The respondent contended that witnesses before the committee did not have legal representation and may have admitted negligence or guilt without fully appreciating the law in respect of their legal rights and their implications.

The respondent also argued that what satisfies the applicant’s request is the autopsy report which the deceased’s parents have waived their right to be furnished with.

The AG also argued that Parliament has not passed the necessary subsidiary legislations to make operational the Right to Information Act.

Judgement

The court presided over by Justice Gifty Agyei Addo held that the right to information serves as a leveraging tool for the governed to put the governors in check, adding that the right, “particularly in respect of public information, fills the citizenry’s quest to know, scrutinise and fulfil his or her constitutional duty to at all times defend the constitution.”

Touching on the illegality of the committee’s sitting as pleaded by the respondent, the court wondered why the respondent used part of the report in its defence and held that “even if the report is illegal, it is in the public interest that citizens know of illegal committee report and what made them illegal to afford them the opportunity to also contribute their constitutional mite towards preventing illegalities.”

The court rejected the second ground of justification of refusal to release the report in which the respondent argued that if the applicant wants to know the cause of death of his son, then the appropriate evidence for same is the autopsy report.

The court held that the respondent was jumping the gun when no proceedings have even commenced by the applicant against any seeming infraction as contained in the report.

Tie court also rejected the third leg of defence that Parliament has not passed a subsidiary legislation to propel the implementation of the Right to Information Act.

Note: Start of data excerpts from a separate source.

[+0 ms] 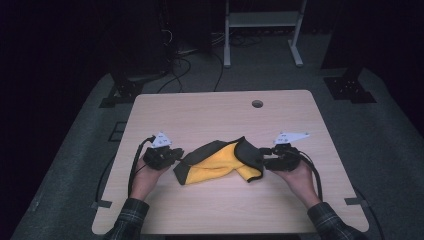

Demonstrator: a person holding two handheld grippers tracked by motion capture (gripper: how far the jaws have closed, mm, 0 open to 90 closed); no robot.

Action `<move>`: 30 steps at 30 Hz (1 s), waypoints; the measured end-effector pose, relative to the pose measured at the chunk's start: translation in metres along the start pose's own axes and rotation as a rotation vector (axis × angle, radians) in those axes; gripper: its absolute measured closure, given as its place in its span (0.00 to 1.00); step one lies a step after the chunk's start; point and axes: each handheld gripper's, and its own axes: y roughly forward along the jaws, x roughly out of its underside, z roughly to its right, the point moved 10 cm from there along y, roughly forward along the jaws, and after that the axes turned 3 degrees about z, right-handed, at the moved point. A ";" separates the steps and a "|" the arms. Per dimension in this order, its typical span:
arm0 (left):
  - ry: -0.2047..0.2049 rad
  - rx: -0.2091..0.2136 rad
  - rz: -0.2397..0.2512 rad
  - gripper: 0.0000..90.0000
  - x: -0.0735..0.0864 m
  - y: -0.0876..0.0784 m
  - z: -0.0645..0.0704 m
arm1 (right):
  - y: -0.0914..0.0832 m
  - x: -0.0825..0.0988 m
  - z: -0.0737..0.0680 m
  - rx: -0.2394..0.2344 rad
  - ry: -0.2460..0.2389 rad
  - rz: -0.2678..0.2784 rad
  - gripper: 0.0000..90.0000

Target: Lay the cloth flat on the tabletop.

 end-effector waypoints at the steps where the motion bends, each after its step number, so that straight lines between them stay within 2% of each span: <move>1: -0.009 0.003 -0.001 0.91 0.001 0.001 0.001 | 0.006 -0.002 -0.002 0.002 -0.005 0.000 0.55; 6: -0.014 0.006 -0.029 0.91 0.009 0.004 0.001 | 0.034 -0.009 -0.011 -0.010 -0.036 -0.027 0.56; 12: -0.049 0.014 -0.043 0.83 0.016 0.007 0.001 | 0.064 -0.005 -0.018 -0.015 -0.077 -0.082 0.56; 18: -0.064 0.042 -0.042 0.58 0.018 0.004 0.002 | 0.074 -0.004 -0.022 0.000 -0.103 -0.099 0.56; 22: -0.038 0.064 -0.017 0.48 0.016 -0.003 0.008 | 0.073 -0.003 -0.019 0.013 -0.108 -0.103 0.56; 26: 0.005 0.092 0.000 0.46 0.013 -0.009 0.019 | 0.073 -0.001 -0.017 0.017 -0.103 -0.108 0.56; 30: 0.065 0.081 -0.053 0.47 0.021 -0.003 0.026 | 0.075 0.000 -0.016 0.015 -0.104 -0.110 0.56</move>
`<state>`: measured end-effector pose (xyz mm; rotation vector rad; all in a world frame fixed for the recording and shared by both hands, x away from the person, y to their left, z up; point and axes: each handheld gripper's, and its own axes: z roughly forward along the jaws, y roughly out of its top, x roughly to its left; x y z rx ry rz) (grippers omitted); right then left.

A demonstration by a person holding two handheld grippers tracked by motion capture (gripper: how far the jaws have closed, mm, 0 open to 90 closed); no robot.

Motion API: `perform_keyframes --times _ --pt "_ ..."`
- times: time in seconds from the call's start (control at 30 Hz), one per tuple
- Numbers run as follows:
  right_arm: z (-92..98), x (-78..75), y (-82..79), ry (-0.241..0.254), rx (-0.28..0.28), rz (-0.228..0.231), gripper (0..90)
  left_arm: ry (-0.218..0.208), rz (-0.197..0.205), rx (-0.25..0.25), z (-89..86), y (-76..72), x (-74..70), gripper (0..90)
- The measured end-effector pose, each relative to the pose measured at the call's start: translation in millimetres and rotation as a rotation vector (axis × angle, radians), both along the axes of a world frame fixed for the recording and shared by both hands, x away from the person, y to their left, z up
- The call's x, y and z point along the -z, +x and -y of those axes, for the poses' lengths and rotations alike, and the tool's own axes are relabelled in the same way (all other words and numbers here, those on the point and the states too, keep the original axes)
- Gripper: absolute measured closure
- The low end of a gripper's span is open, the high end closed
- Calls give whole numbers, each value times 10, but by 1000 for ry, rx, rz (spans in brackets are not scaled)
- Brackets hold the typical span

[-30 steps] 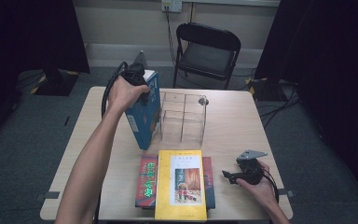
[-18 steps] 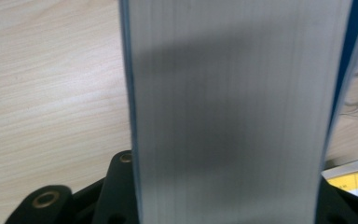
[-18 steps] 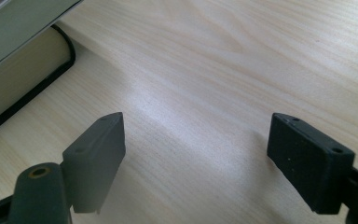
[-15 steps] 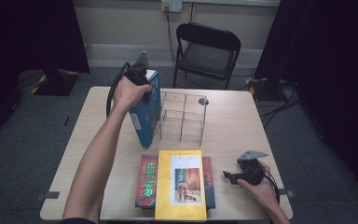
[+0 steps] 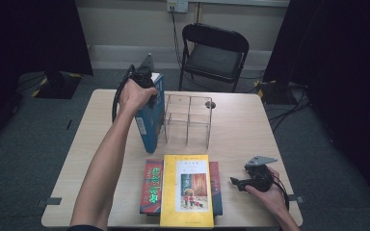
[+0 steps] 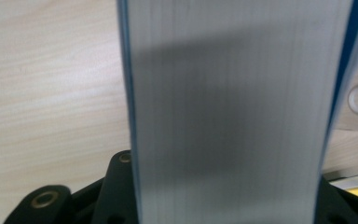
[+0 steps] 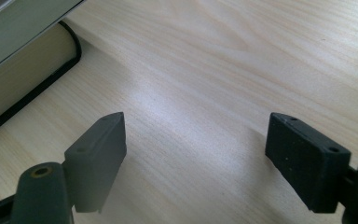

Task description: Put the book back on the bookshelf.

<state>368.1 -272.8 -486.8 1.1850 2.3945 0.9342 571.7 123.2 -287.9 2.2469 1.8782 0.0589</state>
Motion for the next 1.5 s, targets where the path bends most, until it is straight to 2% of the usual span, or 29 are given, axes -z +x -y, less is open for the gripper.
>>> perform_keyframes --times 0.17,0.27,0.43,0.53,0.6,0.77,0.97,1.2,1.23,1.27,1.37,1.5 --pt "4 -10 -3 2 -2 8 202 -16 -5 -23 20 -32 10 612" --pt "-1 -12 -10 2 -2 2 202 -7 -5 -48 19 -37 8 612" --pt "6 -14 -7 6 -7 7 204 -22 -9 -79 -32 -30 10 612" --pt "12 -8 -1 2 -4 5 205 -37 -4 -69 -77 -32 12 613" --pt "10 -2 0 3 -4 1 204 -27 -2 -51 -91 -36 8 613" --pt "4 5 8 1 0 -3 205 -39 2 -42 -130 -43 -12 614" --pt "-25 4 8 -3 -7 -3 206 -37 -1 -90 -161 -9 14 613" --pt "-25 4 5 -2 -12 -5 207 -36 -1 -103 -148 3 17 610" --pt "-26 2 2 0 -13 -4 207 -39 10 -106 -150 2 2 605" --pt "-25 0 -1 0 -13 -3 207 -45 40 -107 -157 -6 -31 594" --pt "-25 -1 -3 0 -14 -1 207 -31 42 -89 -158 -30 -133 581" --pt "-30 -7 -10 1 -16 -2 207 -69 74 -81 -180 -71 -168 531"
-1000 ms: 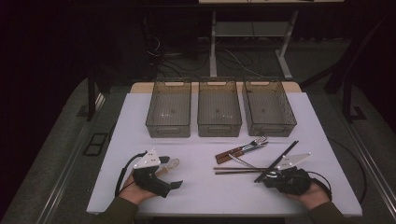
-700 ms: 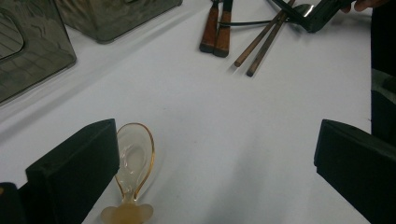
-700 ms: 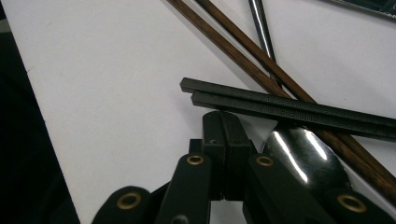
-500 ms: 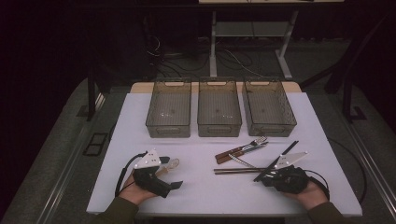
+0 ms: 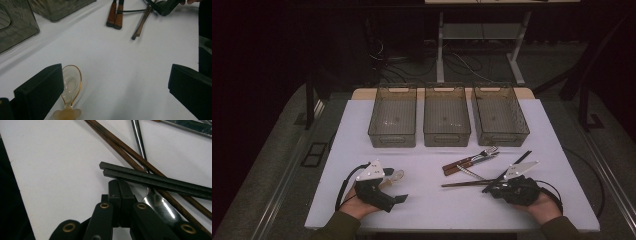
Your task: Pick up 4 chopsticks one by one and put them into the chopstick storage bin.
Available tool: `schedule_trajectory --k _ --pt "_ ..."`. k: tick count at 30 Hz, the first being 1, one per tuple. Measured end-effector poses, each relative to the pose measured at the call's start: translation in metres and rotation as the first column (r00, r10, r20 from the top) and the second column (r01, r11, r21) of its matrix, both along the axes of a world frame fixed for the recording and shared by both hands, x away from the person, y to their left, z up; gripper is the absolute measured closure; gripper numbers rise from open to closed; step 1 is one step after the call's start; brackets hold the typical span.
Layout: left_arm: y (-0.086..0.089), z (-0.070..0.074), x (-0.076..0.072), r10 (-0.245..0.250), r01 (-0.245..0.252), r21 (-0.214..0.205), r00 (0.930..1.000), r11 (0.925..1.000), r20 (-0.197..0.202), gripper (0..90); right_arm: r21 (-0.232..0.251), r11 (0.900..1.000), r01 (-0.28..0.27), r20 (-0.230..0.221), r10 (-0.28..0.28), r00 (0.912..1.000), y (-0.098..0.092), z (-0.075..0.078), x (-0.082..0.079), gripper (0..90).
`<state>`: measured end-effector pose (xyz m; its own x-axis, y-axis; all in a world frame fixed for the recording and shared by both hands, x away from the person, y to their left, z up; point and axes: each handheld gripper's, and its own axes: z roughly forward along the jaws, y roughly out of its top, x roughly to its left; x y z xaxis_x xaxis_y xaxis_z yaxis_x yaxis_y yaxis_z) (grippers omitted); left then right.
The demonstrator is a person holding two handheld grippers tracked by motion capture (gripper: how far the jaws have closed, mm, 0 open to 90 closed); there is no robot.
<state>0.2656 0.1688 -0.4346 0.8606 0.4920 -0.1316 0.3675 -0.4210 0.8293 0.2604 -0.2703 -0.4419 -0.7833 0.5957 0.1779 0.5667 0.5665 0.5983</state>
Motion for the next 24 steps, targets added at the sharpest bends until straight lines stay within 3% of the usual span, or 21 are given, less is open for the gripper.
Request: schedule_trajectory --k 24 --pt "-0.001 0.000 0.000 -0.009 0.009 0.008 1.0000 0.9999 0.000 0.0 -0.012 0.9997 -0.020 0.009 0.020 0.9998 0.011 0.000 0.011 89.7"
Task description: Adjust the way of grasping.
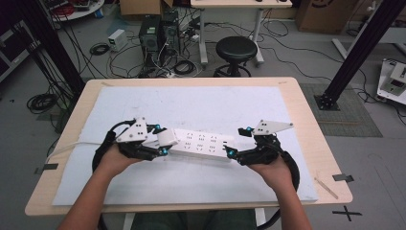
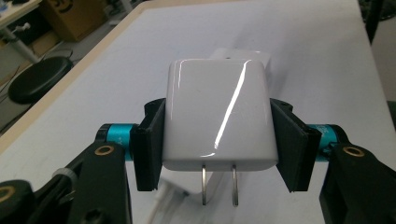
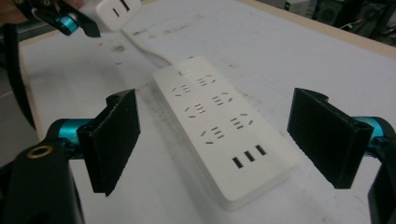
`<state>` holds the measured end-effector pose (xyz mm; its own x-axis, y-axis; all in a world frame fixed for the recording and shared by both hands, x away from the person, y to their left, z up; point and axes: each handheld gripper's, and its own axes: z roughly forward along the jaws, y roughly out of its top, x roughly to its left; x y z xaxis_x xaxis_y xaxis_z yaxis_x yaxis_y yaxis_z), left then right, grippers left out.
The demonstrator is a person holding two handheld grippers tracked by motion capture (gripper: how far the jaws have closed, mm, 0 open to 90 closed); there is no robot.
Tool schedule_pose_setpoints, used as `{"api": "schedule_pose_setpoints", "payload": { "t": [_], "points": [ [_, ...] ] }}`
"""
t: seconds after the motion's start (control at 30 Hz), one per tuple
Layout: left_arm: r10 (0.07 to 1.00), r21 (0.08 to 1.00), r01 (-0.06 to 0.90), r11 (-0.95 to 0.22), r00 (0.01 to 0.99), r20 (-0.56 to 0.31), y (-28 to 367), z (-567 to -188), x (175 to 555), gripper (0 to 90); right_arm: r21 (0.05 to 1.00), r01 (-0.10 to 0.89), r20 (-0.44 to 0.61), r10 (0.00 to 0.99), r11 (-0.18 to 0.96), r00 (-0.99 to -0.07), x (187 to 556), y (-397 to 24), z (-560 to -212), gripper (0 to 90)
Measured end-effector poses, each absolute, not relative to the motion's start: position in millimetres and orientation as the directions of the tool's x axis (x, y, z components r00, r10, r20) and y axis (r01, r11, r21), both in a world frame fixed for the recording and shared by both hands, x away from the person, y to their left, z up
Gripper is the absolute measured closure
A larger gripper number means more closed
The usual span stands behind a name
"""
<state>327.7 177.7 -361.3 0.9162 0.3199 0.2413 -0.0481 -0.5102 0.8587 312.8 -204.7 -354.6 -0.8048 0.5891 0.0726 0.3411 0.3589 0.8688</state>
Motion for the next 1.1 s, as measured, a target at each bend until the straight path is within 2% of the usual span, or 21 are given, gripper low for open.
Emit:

“The courts cannot sit aloof while a person’s constitutional right is held in abeyance by the legislature on the altar of tardiness in the passage of a regulation to propel the operationalisation of an Act”, the court held.

Justice Gifty Agyei Addo therefore, ordered the Ashanti Regional Minister and Minister of Education to furnish Mr. Sam with the committee’s report within 14 days upon payment of GHc1,500 for the information requested.

The court awarded a cost of GHC2,000 in favour of the applicant.